La hiérarchie de ce mouvement anti-régime et le gouvernement entendent ouvrir un pré‑dialogue sous la médiation de l'Ouganda, une étape préparatoire jugée cruciale pour aboutir à un dialogue formel, structuré, et à terme, parvenir à une paix durable. Cette milice, affiliée au groupe AFC/M23, a publié un communiqué officiel relayant cette annonce jeudi 14 mai.

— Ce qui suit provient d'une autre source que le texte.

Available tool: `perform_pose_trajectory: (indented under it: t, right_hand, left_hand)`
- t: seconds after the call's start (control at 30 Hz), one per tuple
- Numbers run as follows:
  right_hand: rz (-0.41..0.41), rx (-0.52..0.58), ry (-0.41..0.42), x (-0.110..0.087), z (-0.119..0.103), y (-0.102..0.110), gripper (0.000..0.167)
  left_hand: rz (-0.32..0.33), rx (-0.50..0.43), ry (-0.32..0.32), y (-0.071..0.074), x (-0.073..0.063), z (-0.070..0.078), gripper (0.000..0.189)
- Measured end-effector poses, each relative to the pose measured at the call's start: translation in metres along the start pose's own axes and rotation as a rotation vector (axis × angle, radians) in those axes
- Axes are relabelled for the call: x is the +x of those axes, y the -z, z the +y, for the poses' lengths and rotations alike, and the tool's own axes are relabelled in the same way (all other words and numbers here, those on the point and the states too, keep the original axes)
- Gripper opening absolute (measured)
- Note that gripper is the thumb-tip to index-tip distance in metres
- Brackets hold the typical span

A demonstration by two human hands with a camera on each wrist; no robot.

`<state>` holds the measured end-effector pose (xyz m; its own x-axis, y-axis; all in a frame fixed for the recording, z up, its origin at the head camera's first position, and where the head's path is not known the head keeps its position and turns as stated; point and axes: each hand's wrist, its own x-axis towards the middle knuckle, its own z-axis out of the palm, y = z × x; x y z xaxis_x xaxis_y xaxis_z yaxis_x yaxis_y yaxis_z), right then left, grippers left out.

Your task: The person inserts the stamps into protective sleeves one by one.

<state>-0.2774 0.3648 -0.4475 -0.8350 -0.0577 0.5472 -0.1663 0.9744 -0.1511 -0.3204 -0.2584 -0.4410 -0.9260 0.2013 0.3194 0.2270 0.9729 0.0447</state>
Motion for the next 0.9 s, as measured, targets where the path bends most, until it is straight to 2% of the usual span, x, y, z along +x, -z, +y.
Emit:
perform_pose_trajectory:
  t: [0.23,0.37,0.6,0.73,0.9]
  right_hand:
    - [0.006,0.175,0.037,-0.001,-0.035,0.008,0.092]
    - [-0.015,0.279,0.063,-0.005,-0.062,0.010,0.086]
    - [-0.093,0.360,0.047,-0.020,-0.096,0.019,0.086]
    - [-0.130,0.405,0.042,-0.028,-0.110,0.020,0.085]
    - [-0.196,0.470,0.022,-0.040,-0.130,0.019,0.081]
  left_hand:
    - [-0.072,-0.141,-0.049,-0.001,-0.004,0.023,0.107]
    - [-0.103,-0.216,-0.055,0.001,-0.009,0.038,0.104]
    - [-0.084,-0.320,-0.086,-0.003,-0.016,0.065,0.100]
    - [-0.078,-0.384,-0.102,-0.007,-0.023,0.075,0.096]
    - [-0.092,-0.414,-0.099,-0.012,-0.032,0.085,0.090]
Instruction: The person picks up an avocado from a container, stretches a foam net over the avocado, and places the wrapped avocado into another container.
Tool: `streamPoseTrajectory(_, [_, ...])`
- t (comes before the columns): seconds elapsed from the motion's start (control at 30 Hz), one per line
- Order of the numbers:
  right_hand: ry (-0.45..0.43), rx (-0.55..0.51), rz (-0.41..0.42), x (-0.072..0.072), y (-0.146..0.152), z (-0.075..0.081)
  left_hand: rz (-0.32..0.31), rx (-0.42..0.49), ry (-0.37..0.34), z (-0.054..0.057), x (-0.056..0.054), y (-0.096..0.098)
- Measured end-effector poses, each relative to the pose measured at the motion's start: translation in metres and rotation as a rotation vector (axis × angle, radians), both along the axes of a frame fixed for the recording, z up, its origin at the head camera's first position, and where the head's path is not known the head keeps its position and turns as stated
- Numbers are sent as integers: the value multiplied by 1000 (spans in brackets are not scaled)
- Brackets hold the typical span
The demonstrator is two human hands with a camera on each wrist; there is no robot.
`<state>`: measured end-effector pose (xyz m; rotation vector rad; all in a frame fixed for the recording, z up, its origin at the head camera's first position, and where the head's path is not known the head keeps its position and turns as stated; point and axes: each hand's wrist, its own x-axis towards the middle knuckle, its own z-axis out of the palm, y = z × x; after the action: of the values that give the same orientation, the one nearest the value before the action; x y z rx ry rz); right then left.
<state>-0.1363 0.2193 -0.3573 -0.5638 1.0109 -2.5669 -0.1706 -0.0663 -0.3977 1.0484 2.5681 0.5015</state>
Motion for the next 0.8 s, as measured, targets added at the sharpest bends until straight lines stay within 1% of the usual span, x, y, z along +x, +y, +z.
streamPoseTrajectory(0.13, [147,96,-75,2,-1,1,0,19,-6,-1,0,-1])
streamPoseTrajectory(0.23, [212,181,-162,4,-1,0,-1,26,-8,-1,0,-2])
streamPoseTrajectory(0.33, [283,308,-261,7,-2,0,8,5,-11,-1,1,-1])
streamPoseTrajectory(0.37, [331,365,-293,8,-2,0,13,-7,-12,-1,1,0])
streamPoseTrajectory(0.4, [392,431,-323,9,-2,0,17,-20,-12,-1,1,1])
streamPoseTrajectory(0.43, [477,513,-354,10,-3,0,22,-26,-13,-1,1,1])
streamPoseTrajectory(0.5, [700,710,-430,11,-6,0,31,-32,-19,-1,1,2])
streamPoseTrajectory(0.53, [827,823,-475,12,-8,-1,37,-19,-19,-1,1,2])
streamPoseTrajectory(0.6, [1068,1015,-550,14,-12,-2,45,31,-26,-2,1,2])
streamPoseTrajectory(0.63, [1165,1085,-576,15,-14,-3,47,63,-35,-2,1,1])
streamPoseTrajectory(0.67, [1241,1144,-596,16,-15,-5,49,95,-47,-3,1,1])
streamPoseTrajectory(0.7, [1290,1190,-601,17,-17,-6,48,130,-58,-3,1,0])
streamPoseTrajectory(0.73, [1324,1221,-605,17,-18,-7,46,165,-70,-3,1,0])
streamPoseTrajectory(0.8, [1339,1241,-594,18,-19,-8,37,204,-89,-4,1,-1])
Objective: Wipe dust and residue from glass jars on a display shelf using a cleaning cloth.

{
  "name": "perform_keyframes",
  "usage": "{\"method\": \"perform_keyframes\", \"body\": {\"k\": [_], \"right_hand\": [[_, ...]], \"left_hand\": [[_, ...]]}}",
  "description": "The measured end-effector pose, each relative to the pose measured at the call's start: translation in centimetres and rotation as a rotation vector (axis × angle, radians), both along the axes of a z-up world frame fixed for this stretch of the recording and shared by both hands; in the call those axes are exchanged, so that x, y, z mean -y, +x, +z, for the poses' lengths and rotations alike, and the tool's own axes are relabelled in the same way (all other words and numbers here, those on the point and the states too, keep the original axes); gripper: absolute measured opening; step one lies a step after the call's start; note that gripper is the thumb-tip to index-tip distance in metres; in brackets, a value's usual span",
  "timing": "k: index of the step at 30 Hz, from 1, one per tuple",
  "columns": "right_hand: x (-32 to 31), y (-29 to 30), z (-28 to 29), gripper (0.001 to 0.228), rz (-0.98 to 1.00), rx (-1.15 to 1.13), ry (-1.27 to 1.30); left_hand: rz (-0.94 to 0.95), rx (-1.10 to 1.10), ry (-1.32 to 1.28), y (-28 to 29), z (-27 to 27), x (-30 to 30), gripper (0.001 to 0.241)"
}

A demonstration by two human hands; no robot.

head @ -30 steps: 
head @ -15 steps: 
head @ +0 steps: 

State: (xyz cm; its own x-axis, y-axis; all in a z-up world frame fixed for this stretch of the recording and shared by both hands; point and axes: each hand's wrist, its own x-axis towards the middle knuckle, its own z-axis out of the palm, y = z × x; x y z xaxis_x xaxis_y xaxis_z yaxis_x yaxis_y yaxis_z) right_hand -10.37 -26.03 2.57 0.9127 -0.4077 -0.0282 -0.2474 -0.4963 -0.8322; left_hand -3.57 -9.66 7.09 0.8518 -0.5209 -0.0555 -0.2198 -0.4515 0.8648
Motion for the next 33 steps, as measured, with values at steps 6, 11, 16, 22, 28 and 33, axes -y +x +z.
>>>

Son ouverture aux pourparlers constitue une défection qui prive Kagame et ses proxies d'un levier de pression sur l'Ituri.
Le 10 mars 2025, Thomas Lubanga, ancien chef de guerre condamné par la Cour Pénale Internationale (CPI), a lancé officiellement l'entité armée CRP à Kampala en Ouganda.
Lubanga, déjà reconnu coupable de crimes de guerre et de crimes contre l'humanité, est le fondateur principal de ce groupe. La filiation criminelle de son créateur étant avérée, les soupçons de complicité du régime Ougandais avec cette milice continuait d'obscurcir le tableau.
Cette volte‑face de CRP sous le joug de Thomas Lubanga survient dans la foulée de la signature, par la RDC et l'Ouganda , de six accords stratégiques lors de la 9ᵉ session de la Commission permanente mixte RDC- Ouganda, clôturée à Kampala le 10 mai 2026 et dont la cérémonie officielle a été réalisée le lendemain.
L'enjeu n'est pas uniquement commercial : outre l'amélioration des échanges transfrontaliers, l'accord inclut des mécanismes de coopération militaire et de sécurité pour la région des grands lacs.
Du coup certains observateurs régionaux commencent à lier CRP à l'Ouganda. Ils estiment que ces engagements bilatéraux auraient contribué à faire reculer Kampala dans son présumé rôle de sponsor discret des insurgés en RDC. Des allégations qui restent à confirmer bien sûr.
Mais un document du groupe d’experts de l’ONU publié en juillet 2024 pointe un soutien actif de l’Ouganda au M23, accusations que le pays a aussitôt démenties.
En outre, d'autres analystes se souviennent des tweets bellicistes, du général Muhoozi Kainerugaba, fils du président ougadais Yoweri Kaguta Museveni menaçant d'envahir l'Ituri et parfois demandant la révocation du gouverneur militaire Johnny Luboya Nkashama, sans justification publique claire.